### WORK INSTRUCTIONS
Having found the line containing "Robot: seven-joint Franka" in the records below, copy that line and each later one exactly, dropping pictures.

Source data:

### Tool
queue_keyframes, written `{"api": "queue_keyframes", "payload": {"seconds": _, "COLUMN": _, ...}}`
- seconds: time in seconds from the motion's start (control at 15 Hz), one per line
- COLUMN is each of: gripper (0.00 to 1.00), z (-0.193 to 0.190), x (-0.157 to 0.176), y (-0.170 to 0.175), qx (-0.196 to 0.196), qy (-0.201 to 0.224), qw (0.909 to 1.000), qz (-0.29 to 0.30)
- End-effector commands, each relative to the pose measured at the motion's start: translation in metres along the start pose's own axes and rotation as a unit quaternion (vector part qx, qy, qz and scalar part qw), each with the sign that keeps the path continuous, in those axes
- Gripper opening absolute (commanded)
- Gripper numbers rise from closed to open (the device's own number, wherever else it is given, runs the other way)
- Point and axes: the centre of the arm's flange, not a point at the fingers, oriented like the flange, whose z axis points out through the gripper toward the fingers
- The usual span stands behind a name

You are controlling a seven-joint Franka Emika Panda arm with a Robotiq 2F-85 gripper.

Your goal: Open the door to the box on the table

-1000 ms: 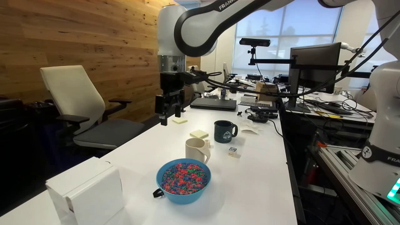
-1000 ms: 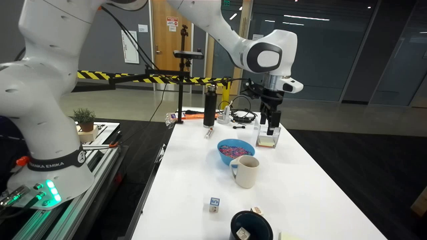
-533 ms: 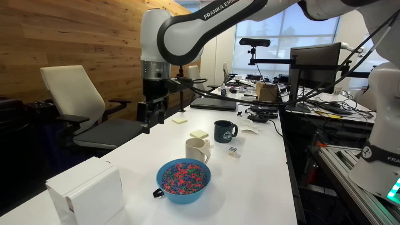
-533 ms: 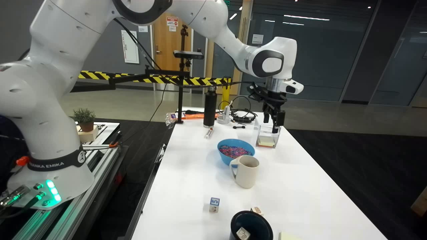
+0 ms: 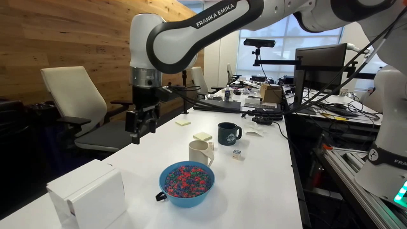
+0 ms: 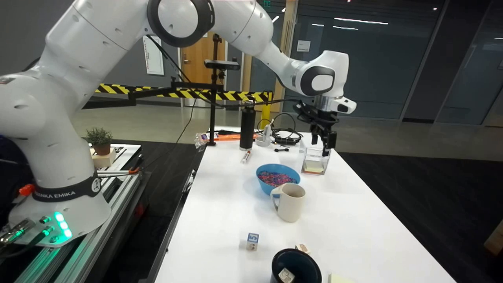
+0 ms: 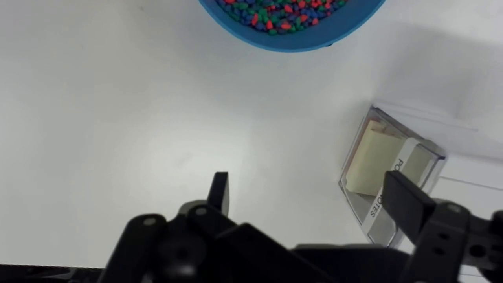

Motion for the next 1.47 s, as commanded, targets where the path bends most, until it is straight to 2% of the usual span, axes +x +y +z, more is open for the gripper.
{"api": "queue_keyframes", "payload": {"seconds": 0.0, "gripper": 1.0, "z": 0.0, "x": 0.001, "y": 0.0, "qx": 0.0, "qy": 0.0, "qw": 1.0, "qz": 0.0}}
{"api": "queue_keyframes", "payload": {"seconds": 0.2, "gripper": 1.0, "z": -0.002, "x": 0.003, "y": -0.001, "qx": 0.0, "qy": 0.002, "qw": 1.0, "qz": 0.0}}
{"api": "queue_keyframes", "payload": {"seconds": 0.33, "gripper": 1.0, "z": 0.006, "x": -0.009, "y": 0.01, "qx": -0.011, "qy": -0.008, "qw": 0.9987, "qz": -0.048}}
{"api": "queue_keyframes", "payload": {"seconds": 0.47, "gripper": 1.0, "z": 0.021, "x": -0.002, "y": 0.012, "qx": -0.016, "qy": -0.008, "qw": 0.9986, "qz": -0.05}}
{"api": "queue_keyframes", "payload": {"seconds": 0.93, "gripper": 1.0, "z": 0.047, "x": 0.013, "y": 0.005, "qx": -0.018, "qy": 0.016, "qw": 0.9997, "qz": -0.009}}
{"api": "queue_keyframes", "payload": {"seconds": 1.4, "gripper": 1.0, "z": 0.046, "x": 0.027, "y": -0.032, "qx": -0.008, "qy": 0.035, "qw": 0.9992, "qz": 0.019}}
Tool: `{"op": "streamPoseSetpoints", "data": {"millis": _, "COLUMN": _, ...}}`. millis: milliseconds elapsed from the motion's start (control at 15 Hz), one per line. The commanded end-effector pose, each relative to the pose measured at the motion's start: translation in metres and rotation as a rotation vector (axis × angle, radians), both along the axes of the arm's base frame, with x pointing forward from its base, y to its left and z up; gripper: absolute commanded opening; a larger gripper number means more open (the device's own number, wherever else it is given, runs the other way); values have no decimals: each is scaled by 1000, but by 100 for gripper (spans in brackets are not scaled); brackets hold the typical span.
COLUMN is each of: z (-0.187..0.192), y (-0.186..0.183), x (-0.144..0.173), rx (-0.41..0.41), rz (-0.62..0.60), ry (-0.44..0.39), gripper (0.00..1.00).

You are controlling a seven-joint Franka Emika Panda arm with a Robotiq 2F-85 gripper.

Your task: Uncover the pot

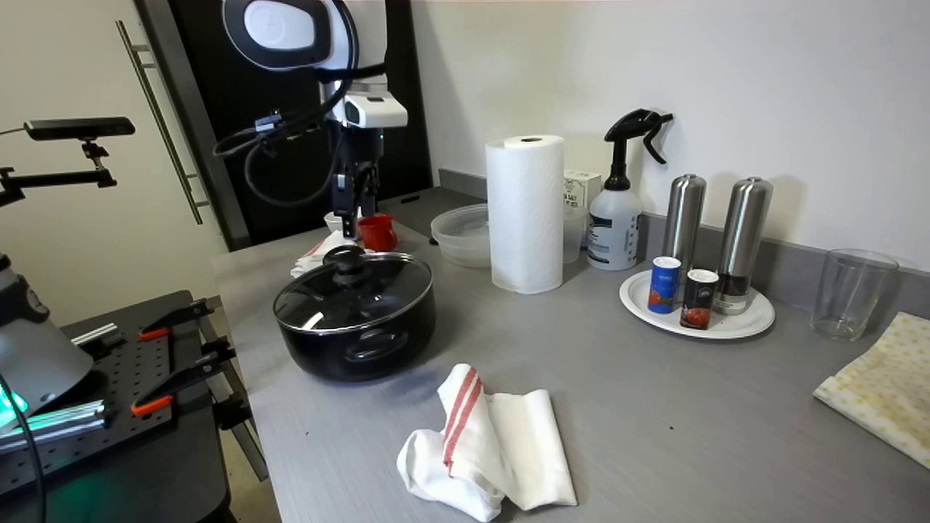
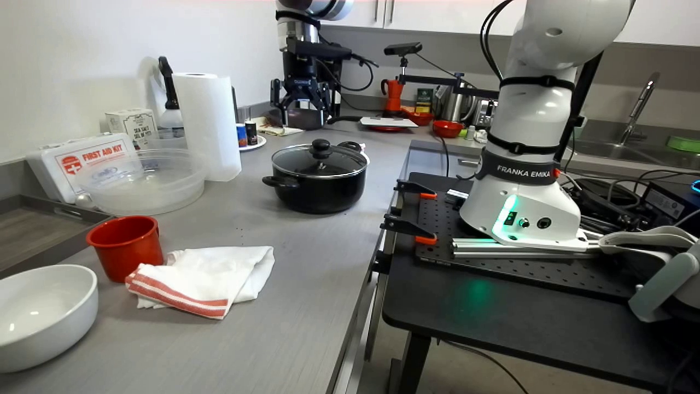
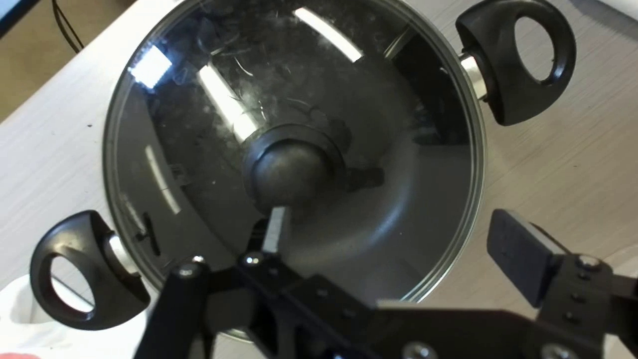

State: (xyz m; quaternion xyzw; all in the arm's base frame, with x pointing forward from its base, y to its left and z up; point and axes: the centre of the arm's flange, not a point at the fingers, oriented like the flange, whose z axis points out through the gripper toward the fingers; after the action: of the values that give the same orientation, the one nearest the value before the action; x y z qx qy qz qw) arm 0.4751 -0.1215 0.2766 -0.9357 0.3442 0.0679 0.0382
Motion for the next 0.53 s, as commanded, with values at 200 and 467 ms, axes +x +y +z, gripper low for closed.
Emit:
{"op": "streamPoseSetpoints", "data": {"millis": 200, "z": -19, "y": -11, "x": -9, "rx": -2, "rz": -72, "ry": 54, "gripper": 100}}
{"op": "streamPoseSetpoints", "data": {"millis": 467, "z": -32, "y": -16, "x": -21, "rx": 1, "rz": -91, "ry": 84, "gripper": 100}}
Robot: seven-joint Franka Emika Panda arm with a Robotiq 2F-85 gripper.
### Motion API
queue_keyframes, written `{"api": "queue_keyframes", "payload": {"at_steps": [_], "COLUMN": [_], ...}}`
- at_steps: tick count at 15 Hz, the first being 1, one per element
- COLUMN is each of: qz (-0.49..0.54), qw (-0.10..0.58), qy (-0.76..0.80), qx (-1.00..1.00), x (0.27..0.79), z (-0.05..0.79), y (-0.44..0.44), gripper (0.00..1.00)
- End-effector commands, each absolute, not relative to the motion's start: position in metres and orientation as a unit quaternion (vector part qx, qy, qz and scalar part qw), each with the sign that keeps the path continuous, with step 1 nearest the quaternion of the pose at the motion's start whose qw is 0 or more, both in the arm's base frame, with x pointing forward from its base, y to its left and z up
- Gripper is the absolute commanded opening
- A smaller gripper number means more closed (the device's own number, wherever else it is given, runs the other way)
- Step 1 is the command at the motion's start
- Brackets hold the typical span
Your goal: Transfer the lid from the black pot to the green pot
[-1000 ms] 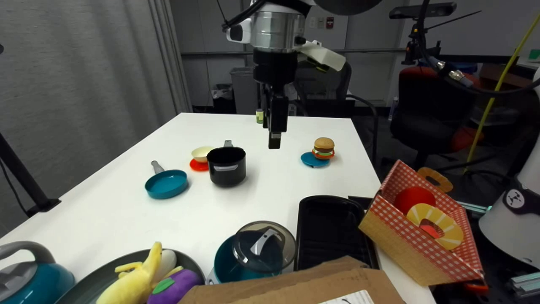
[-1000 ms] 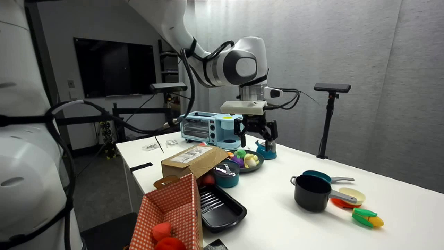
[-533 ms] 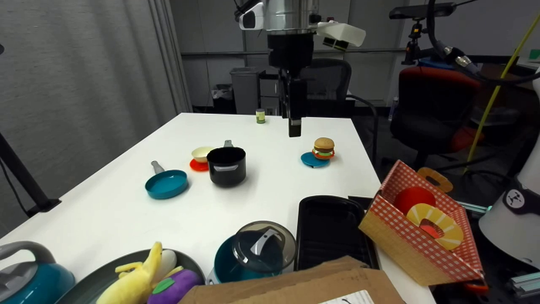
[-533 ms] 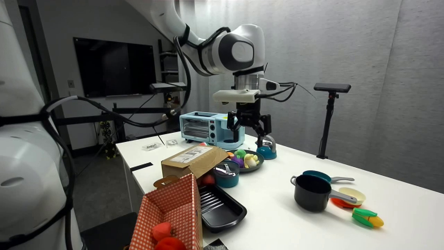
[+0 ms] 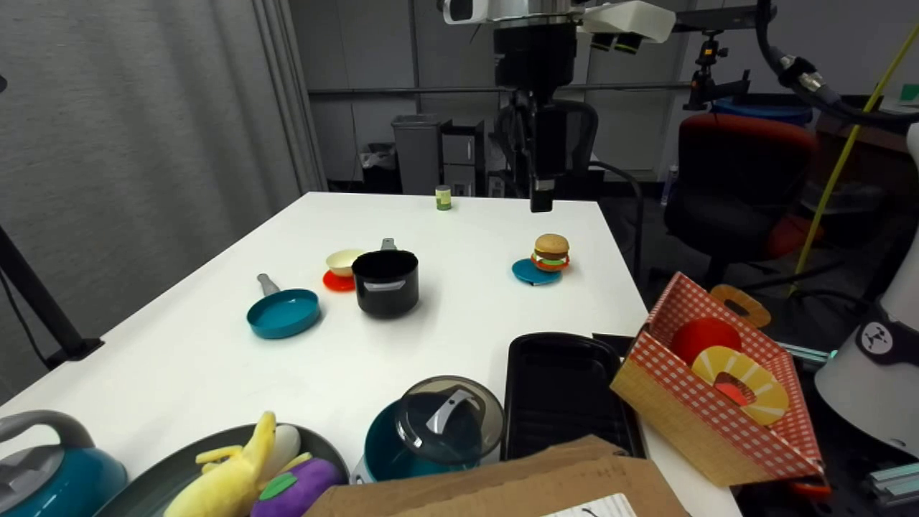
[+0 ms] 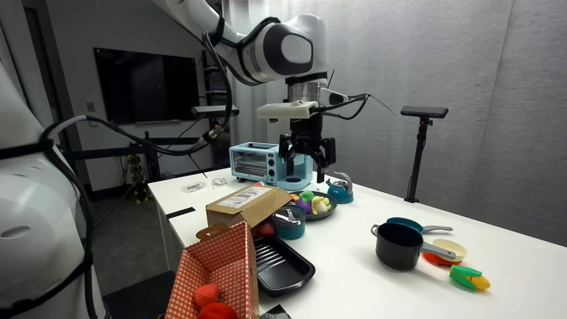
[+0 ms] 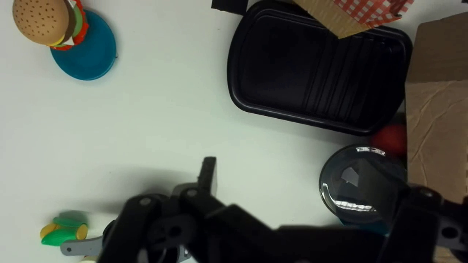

### SOLUTION
Robot: seven-joint Franka Emika Panda arm with a Robotiq 2F-85 gripper.
### Motion API
queue_keyframes, written `{"api": "queue_keyframes", "payload": {"at_steps": [_], "COLUMN": [_], ...}}`
- at_steps: tick count at 15 Hz, the first being 1, one per element
- COLUMN is each of: qz (-0.49..0.54), qw (-0.10..0.58), qy (-0.76..0.80), qx (-1.00..1.00), x (0.27..0.79), z (-0.05..0.79), y (-0.44..0.44), gripper (0.00..1.00)
- End-effector commands, each absolute, not relative to the motion's start: position in metres and orientation as a unit quaternion (vector part qx, qy, qz and scalar part qw), each with the sign that keeps the path continuous, with step 1 nearest the quaternion of the pose at the motion's start whose qw is 0 or more, both in the arm's base frame, with x pointing forward from its base, y to its left and z up
- Gripper is the absolute commanded opening
- A smaller gripper number means more closed (the device's own number, wherever else it is given, runs the other way)
- Step 1 is the command at the motion's start
- Brackets hold the typical span
Your goal: Transfer the lid from the black pot to the green pot
[-1000 ms] 
[-1000 ms] 
[-533 ms] 
[-533 ms] 
[+0 ms] 
[+0 ms] 
[+0 ms] 

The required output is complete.